Now, some writers are pantsers who barely outline or don’t outline at all. Others are plotters who may outline it to death. If you don’t already know, you’ll need to figure out where along this spectrum you fall. Experiment until it feels right. You’ll know.
Write as often as you can and whether it’s twenty minutes a week or twenty hours, make it regular. Be honest with yourself. It’s easy to procrastinate.
Finally, it’s best to write the first draft right through before going back to edit. Not all writers do this and you’ll have to figure out your own process, but generally, it is considered a good idea.
When you're ready to rewrite your novel, you should consider a structural edit.
Obvious though it sounds, your novel should have a Beginning, a Middle, and an Ending.
The Beginning can be divided into the Status Quo, and the Inciting Incident. The Status Quo is your character on a normal day, before the exciting events in your novel take place.
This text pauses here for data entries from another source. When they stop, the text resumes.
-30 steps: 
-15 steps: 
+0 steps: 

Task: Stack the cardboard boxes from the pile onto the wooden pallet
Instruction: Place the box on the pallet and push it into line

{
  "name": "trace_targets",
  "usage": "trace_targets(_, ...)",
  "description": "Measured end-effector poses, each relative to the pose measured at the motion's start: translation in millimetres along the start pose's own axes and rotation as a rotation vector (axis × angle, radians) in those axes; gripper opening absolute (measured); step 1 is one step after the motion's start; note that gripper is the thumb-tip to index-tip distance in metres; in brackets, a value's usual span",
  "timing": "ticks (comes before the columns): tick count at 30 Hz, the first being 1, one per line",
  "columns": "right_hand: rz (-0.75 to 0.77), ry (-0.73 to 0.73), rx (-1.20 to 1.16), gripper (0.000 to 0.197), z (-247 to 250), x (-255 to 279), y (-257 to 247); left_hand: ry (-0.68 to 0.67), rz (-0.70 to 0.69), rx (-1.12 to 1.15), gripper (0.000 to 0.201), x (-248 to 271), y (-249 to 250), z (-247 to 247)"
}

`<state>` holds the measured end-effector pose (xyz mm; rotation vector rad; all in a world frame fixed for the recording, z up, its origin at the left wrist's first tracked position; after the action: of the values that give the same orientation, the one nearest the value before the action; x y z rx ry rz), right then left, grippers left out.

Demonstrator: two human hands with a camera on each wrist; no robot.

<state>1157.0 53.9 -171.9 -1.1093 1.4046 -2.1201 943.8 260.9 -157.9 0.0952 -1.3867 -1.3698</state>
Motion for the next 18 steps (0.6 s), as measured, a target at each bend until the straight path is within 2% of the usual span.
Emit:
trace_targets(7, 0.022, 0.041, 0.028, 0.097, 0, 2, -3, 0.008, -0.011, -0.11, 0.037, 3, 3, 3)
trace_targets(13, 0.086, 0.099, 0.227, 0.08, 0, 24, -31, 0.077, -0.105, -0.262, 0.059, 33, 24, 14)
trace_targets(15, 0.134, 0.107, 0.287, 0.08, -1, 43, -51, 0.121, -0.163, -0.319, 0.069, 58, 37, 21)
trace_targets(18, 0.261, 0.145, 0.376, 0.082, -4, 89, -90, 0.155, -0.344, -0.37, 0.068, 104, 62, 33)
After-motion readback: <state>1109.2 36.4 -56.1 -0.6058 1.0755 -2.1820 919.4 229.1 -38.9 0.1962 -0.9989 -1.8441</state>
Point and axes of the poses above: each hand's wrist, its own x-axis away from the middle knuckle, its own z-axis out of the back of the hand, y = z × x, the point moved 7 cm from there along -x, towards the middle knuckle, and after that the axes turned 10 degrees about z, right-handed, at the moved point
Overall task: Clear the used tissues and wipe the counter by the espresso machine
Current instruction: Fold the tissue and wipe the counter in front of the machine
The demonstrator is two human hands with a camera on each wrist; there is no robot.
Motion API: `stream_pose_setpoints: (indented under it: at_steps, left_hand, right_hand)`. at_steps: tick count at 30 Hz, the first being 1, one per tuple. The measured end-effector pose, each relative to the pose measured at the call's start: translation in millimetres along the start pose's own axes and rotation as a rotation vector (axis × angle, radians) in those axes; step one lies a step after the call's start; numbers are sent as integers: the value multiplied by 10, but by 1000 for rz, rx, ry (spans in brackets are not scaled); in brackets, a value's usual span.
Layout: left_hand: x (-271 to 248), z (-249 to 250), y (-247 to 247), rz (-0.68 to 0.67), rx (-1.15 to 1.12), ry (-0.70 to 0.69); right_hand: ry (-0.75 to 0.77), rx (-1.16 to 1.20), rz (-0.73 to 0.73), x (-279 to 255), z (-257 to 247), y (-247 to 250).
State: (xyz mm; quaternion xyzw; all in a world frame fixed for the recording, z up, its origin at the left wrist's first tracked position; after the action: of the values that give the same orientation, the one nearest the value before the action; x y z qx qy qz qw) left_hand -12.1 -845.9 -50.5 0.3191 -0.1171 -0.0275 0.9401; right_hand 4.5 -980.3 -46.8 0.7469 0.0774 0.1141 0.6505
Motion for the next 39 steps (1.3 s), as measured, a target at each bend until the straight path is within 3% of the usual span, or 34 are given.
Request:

The Inciting Incident is what ends the status quo, turning your main character's life upside down.
The Middle is made up of minor goals. Your main character decides on a minor goal, encounters conflict, suffers a setback before deciding on a new goal. These goals should add up to your character's overall main goal by the end of the book.
Your story builds to a climax in the Ending. Your main character should then hit their lowest point, before they finally figure things out. Then after their main goal is achieved, you have falling action.
If you were to record your conversation with someone, you’ll find it’s full of interruptions, changes of topic, half-finished sentences, and filler words.
Good dialogue sounds like real speech but with the boring parts gone. Dialogue in novels should give the illusion of real speech, and therein lies the secret.
When using dialogue tags, it’s best practice to mostly use “he said” and “she said”. When you read, your mind automatically passes over these tags without noticing them. Avoid tags like, “He expounded” or “She espoused.”
Lastly, characters can lie, deflect, not answer, use facial expressions or gestures. Don't have your characters chatting about mundane things like the weather.
Also, don't forget internal dialogue. This can be just as interesting, especially if the internal dialogue conflicts with what the character says. It helps the reader get inside the character's head and helps them empathise better with the character.
World building is important, especially for fantasy or science fiction. Don't try to build the entire world of your novel all in one go. Build it as you write, adding details when necessary. Keep track, making notes if you need to. You’ll want to remain consistent and not confuse the reader.
While much of the world building will likely come from your imagination, you can also borrow ideas from mythology, religion, or different time periods in history. Just make it your own.
The world you create should affect your characters. It can be subtle or blunt, but it shouldn't just be there as decoration.
Of course, make sure not to spend so much time creating your world that you neglect other elements of your story, such as writing it.
For readers to be invested in your novel's story, there needs to be something important at stake for your main character. Often in a fantasy novel this might be a dark lord threatening the world. Therefore, the world itself is at stake. Of course, depending on the genre, the stakes don't have to be as dramatic as that. In a romance it might just be the main character’s heart at stake. But the stakes must be high for the character.
You should probably try to raise the stakes in your novel gradually but they should be getting higher all the time until the ultimate showdown where your main character must either achieve their main goal, which is usually the preferred option, or fail. You want to build the tension for your reader so they are turning the pages unable to tear their eyes away from your book as you ramp it up to an exciting conclusion.
Your story must have conflict. That doesn’t mean you have to always have epic battles with otherworldly armies and monsters, though it couldn’t hurt. It does mean that some sort of conflict needs to be present in your book. The type and level of conflict will vary depending on the genre you write in, but something must be happening, or else there is no story.
The three main types of conflict to consider, although there are arguably others, are:
1. Conflict between the characters – character faces off against their adversary or their adversarie's minions
2. Inner Conflict – character at war with something in their soul. Maybe because of something that happened in their past.
3. Environmental Conflict – this might be a dangerous hurricane, flooding, baking deserts, or vicious creatures.
While you don't necessarily need all three types, it is a good idea to include at least the first two. There are other types such as technological or society etc., but these three, I believe, are the most common.